Menteri Perlindungan Pekerja Migran Indonesia (PPMI), Abdul Kadir Karding, mengungkapkan bahwa sekitar 95% pekerja migran Indonesia (PMI) menjadi korban penyelundupan dan tindak pidana perdagangan orang (TPPO) saat bekerja di luar negeri.
"Berdasarkan data yang kami lihat rata-rata 90-95 persen PMI kena masalah, yaitu non-prosedural, human traficking, hingga intimidasi," kata Karding dikutip Antara, Kamis (26/12).
Dengan tingginya angka pekerja migran melalui proses ilegal itu, PPMI akan menargetkan peningkatan skill dan kemampuan sumber daya manusia (SDM) sebagai pekerja di luar negeri. Ia menjelaskan, saat ini Indonesia hanya mampu memenuhi permintaan tenaga kerja ke luar negeri sebanyak 287.000 dari kuota 1,3 juta pekerja prosedural dengan memiliki keahlian yang baik.

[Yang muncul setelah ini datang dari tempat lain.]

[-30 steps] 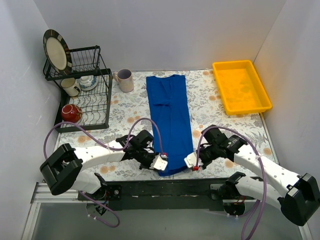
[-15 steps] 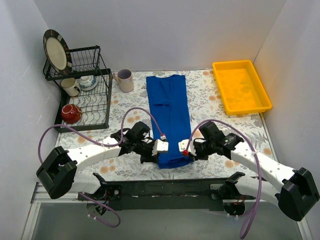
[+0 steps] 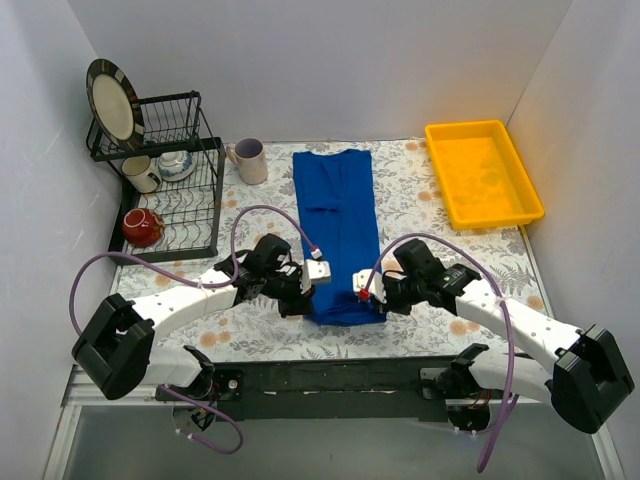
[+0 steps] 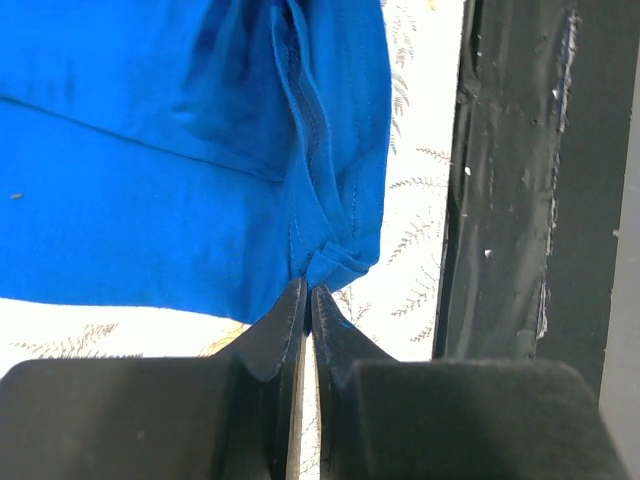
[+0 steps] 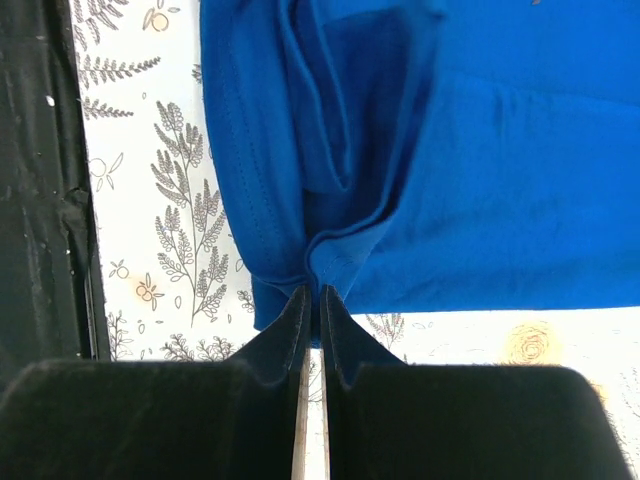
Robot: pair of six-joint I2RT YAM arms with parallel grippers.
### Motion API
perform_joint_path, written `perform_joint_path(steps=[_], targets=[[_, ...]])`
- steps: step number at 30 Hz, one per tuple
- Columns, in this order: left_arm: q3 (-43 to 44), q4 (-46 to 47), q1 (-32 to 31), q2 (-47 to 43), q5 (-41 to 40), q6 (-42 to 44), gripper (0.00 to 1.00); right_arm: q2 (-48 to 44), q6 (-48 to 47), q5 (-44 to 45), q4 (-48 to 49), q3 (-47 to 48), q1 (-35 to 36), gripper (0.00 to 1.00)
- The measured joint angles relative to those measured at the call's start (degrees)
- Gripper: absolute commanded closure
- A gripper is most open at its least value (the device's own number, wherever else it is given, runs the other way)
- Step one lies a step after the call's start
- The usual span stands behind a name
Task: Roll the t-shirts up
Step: Roll the T-shirt to the center of the board.
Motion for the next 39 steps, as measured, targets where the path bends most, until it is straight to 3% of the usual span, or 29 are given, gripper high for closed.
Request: perform_joint_path(steps=[26,28,32,34,39], targets=[[-5.0,6.7,6.8,0.0,-1.6,-10.5,1.0,8.8,0.2,0.3,5.0,3.9,0.0,0.98],[-5.0,7.4,7.2,0.0,-2.3,-11.0,0.99,9.5,0.2,0.5,5.9,3.9,0.0,0.91],[-5.0,7.7,7.6,0.0,-4.4,-12.0,0.63,11.1,1.0,1.3,7.5,4.5,0.0,0.6],[-4.9,7.2,7.7,0.0,-5.0,-12.0,0.57,11.3,2.0,2.3,7.7,5.3,0.0,0.49],[-0.5,2.9,7.9,-0.1,-6.5,-11.5,0.51,9.9,4.3,6.6,8.0,8.5,0.0,0.44]])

"Ke depan kita akan memaksimalkan dan berusaha untuk penempatan kerja yang memiliki skill dan prosedural," ungkapnya.
Masalah penempatan pekerja migran di luar negeri akan terus menjadi fokus utama pemerintah. PPMI berkomitmen untuk secara konsisten memberantas mafia dan oknum yang terlibat dalam TPPO serta penyelundupan pekerja ilegal.
Selain itu, untuk memberikan perlindungan yang lebih baik bagi PMI di masa depan, pemerintah akan melakukan analisis mendalam terhadap masalah yang ada dan potensi yang bisa dioptimalkan, demi memberikan dampak positif bagi negara, bangsa, dan masyarakat.
"Langkah preventif yang pertama itu pelayanan harus dimaksimalkan, kemudian harus ada kampanye secara masif terkait dengan pemberangkatan kerja secara prosedural dan aman, dan kita sekarang sudah bekerja sama dengan seluruh pemerintah daerah, baik tingkat desa, pemerintah kabupaten atau kota, maupun pemerintah provinsi untuk penanganan masalah itu," paparnya.
Kementerian PPMI, untuk meminimalkan kasus tenaga kerja non-prosedural, ujar Karding, akan meningkatkan kerja sama dengan berbagai negara yang dianggap aman, seperti Jepang, Korea, Taiwan, Hong Kong, Jerman, dan negara-negara Eropa lainnya.
"Kasus yang paling banyak itu memang di negara Timur Tengah seperti Arab Saudi. Namun, saat ini sedang moratorium. Berikutnya Malaysia itu paling banyak. Akan tetapi, kita juga akan memperbaiki sistemnya agar tidak ada lagi kasus-kasus," kata Karding.